--- WHAT TO DO ---
Output only the lines of the entries that follow, starting at the one with "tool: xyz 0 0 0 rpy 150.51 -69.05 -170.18" and running down to the one with "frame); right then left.", both included and unchanged.

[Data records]
--- START ---
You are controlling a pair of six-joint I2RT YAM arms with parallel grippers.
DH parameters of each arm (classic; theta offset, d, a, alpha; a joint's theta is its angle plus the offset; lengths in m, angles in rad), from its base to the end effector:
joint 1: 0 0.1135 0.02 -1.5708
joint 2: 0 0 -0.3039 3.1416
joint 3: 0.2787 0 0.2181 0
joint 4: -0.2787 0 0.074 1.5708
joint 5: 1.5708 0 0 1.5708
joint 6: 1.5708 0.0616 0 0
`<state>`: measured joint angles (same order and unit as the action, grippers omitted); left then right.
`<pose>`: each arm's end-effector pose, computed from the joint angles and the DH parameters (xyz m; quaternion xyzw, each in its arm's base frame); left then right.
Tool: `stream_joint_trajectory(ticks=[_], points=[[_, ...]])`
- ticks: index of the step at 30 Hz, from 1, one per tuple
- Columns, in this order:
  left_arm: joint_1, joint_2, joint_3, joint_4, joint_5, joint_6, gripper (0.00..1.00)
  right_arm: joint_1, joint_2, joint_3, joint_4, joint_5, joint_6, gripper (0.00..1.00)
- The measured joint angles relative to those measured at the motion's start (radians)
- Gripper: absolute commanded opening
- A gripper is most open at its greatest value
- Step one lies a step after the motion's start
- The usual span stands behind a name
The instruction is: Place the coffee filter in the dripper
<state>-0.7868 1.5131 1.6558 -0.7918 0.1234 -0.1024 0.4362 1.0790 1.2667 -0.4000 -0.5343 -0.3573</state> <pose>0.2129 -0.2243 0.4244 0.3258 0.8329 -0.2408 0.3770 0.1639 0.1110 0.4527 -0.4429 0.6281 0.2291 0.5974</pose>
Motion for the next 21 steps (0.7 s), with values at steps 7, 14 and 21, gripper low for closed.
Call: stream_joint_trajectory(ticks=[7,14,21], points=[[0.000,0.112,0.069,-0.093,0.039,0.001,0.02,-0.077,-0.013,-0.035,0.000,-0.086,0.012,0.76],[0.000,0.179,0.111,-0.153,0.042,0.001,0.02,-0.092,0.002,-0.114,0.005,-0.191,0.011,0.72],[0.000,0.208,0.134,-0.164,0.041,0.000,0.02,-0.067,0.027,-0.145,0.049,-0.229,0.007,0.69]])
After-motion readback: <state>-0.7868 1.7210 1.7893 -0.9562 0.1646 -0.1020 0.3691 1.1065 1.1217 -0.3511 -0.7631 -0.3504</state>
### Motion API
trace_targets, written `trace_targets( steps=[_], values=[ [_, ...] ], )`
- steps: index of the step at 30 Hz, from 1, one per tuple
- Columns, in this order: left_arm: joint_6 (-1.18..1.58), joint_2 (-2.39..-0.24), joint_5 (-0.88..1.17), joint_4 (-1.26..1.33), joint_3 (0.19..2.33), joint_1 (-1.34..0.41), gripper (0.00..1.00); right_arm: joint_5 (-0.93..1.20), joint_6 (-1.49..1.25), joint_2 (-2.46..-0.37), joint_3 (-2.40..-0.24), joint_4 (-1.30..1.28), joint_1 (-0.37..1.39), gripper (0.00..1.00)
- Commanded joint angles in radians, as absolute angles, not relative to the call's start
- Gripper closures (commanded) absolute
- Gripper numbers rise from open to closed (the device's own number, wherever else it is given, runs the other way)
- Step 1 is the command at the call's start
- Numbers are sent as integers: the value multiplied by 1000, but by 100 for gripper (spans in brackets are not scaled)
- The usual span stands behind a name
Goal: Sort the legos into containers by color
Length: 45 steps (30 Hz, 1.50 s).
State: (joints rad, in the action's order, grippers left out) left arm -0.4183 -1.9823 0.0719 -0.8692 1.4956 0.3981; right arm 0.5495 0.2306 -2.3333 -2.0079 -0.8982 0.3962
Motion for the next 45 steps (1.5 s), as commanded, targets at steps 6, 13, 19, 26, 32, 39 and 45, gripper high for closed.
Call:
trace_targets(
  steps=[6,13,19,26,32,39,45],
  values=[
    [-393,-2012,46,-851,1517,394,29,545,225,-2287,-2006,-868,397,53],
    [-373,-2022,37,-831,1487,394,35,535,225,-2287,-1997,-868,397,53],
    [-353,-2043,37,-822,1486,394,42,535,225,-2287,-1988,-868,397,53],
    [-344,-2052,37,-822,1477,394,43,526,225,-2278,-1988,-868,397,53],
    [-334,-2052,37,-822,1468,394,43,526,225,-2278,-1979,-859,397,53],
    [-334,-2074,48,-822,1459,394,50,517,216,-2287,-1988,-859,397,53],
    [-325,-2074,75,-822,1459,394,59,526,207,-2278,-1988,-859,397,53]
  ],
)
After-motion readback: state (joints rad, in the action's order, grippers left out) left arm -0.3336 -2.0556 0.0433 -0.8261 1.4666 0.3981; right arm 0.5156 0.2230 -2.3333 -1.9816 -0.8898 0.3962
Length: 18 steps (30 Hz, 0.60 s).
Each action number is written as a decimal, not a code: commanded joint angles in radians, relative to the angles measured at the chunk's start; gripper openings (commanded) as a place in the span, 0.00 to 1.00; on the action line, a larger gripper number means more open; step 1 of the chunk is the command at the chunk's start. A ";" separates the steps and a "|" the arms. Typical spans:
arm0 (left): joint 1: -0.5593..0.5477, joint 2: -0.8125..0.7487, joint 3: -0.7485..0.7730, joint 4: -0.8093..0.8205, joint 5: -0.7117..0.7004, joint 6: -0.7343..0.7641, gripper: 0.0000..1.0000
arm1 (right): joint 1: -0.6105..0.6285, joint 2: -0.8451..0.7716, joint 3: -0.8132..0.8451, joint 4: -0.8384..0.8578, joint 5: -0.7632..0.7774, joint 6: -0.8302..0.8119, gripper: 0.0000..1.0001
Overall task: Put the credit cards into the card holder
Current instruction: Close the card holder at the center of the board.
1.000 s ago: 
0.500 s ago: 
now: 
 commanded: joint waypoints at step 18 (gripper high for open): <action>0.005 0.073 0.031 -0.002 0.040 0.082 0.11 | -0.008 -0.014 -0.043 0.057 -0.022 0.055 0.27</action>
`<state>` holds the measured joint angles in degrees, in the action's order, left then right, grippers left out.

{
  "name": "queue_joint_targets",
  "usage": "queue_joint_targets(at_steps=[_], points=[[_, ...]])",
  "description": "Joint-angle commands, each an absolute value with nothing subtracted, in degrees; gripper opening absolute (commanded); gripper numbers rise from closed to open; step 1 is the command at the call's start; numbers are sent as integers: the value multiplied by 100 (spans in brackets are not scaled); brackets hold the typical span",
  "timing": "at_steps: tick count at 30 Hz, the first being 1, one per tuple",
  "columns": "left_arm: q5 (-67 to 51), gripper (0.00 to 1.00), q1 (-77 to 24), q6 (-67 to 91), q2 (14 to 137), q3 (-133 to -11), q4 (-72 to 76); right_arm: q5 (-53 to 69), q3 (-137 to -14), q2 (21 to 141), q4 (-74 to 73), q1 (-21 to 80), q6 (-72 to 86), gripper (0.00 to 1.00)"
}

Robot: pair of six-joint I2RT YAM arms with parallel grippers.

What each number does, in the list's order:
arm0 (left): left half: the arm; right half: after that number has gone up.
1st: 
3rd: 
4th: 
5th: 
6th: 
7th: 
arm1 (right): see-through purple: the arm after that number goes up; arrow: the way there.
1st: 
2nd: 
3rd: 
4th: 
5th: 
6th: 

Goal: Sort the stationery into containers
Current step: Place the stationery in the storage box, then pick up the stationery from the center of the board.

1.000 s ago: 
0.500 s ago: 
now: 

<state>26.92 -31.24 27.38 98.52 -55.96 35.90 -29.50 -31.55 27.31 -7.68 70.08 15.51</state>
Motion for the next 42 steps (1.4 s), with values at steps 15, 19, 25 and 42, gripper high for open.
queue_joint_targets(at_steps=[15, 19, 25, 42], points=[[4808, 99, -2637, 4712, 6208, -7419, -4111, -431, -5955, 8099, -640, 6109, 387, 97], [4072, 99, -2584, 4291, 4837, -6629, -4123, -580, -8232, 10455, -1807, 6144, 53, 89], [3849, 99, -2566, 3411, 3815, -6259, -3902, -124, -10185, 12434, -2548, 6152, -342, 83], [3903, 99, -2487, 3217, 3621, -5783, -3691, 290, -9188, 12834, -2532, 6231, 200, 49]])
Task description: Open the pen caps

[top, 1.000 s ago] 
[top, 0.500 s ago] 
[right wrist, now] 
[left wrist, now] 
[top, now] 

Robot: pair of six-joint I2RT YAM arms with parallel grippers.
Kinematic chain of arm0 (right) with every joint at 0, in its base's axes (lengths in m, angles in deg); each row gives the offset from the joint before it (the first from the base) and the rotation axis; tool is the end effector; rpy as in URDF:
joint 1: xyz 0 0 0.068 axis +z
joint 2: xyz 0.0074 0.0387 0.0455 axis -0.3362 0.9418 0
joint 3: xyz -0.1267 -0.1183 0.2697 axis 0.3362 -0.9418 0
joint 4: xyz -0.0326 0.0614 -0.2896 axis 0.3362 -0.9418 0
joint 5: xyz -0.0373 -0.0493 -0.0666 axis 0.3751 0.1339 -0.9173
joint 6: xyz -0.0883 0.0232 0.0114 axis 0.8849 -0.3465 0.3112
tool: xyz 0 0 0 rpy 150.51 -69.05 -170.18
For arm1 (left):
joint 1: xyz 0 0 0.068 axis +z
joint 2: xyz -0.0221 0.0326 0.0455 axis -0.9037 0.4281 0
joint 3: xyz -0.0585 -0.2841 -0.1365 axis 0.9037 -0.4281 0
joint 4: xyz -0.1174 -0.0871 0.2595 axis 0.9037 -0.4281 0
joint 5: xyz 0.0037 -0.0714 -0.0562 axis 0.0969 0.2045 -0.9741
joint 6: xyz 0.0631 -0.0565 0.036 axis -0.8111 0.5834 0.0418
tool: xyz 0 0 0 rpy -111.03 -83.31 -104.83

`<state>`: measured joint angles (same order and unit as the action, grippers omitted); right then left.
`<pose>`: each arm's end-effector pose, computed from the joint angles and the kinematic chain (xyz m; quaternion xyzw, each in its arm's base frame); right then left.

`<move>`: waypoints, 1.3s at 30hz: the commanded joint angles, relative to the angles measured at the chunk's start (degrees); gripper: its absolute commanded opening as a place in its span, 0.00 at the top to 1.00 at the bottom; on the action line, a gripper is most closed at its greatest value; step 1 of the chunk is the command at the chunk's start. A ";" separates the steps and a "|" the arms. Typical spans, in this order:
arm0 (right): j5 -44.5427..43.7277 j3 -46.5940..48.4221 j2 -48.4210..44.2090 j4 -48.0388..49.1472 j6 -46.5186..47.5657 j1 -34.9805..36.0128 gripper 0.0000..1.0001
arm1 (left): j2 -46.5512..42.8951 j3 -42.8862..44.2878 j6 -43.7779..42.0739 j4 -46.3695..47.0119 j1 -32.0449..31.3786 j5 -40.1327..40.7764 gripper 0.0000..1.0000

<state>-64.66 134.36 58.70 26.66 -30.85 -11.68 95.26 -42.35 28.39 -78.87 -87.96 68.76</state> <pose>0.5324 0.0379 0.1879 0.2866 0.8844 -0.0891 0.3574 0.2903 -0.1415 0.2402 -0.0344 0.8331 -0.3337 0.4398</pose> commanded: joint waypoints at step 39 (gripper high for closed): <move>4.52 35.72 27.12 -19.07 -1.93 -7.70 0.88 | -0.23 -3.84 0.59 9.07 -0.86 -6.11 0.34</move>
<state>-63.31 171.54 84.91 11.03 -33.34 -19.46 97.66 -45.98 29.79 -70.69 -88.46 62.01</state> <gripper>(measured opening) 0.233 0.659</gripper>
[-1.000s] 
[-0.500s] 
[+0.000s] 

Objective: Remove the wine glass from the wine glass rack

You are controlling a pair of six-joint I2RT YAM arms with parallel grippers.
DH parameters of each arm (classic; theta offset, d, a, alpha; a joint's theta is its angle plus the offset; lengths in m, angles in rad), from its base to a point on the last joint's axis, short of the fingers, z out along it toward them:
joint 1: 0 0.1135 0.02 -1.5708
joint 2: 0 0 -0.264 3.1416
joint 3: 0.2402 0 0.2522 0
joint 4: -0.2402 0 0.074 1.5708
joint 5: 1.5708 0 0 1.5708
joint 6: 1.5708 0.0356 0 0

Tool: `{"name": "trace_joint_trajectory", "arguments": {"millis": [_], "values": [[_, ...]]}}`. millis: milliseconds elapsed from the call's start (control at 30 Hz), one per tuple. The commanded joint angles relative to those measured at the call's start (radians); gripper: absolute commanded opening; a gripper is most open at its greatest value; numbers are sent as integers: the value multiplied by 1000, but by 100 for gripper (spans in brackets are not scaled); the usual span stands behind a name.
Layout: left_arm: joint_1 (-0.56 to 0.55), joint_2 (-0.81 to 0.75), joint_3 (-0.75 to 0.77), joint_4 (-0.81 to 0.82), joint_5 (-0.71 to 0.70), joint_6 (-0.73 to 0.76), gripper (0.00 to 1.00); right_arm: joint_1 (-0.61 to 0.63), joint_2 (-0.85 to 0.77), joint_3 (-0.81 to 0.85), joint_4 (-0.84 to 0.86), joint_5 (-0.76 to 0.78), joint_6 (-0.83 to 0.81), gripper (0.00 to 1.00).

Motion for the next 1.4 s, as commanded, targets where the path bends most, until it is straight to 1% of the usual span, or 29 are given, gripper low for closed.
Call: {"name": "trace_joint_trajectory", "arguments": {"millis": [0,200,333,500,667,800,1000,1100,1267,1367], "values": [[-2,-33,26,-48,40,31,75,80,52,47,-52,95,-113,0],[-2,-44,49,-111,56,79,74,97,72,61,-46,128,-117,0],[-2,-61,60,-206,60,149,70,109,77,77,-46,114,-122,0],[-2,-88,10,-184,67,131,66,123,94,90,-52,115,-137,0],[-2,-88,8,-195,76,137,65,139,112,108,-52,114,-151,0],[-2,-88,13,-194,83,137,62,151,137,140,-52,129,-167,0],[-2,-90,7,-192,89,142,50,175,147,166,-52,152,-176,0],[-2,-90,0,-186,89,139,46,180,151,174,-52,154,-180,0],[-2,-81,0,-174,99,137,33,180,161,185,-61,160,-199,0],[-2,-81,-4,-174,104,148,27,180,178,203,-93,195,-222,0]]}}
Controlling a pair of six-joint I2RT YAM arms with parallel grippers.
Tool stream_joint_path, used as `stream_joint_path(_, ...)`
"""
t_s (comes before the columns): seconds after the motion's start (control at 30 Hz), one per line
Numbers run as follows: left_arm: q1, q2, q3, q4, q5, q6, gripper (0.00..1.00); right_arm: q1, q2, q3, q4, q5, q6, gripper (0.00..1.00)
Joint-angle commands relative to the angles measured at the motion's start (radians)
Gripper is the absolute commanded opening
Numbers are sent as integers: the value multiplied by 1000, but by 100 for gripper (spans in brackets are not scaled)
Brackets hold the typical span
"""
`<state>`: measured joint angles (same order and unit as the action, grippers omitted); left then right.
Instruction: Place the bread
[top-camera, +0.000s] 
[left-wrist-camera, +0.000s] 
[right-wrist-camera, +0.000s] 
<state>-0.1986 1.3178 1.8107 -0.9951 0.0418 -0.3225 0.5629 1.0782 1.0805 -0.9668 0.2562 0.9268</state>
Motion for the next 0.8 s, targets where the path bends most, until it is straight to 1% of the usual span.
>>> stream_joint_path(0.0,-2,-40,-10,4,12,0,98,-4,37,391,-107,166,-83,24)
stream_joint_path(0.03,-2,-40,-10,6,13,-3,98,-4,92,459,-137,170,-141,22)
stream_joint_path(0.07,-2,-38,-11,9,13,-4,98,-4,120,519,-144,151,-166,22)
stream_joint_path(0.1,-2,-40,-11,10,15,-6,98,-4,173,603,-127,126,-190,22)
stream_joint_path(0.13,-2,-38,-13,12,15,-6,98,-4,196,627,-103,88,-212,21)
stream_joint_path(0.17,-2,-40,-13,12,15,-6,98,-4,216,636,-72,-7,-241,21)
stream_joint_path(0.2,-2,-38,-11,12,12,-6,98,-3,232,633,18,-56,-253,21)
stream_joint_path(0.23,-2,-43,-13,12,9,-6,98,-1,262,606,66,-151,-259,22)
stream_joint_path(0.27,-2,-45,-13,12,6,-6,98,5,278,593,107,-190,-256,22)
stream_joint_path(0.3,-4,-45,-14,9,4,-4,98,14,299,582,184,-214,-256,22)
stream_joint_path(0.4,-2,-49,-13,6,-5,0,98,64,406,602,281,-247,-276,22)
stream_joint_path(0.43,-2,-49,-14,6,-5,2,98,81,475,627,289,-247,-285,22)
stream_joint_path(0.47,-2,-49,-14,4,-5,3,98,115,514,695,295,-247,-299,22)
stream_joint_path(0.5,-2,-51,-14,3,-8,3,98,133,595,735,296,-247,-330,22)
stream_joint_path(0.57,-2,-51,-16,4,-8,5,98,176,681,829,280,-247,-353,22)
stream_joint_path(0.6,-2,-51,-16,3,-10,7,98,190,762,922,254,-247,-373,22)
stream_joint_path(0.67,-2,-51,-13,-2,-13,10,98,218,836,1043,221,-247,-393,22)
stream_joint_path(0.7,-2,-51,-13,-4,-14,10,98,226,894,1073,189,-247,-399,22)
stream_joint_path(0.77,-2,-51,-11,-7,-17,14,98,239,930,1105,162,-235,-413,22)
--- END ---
--- RESULT OF THE EXERCISE ---
tool: xyz 0 0 0 rpy 150.51 -69.05 -170.18
For arm1 (left):
joint 1: xyz 0 0 0.068 axis +z
joint 2: xyz -0.0221 0.0326 0.0455 axis -0.9037 0.4281 0
joint 3: xyz -0.0585 -0.2841 -0.1365 axis 0.9037 -0.4281 0
joint 4: xyz -0.1174 -0.0871 0.2595 axis 0.9037 -0.4281 0
joint 5: xyz 0.0037 -0.0714 -0.0562 axis 0.0969 0.2045 -0.9741
joint 6: xyz 0.0631 -0.0565 0.036 axis -0.8111 0.5834 0.0418
tool: xyz 0 0 0 rpy -111.03 -83.31 -104.83

`<state>`: measured joint angles (same order and unit as the action, grippers omitted); right then left.
`<pose>`: each arm's end-effector pose, computed from the joint angles and the kinematic chain (xyz m; quaternion xyzw, each in its arm's base frame); right then left.

No further output is expected.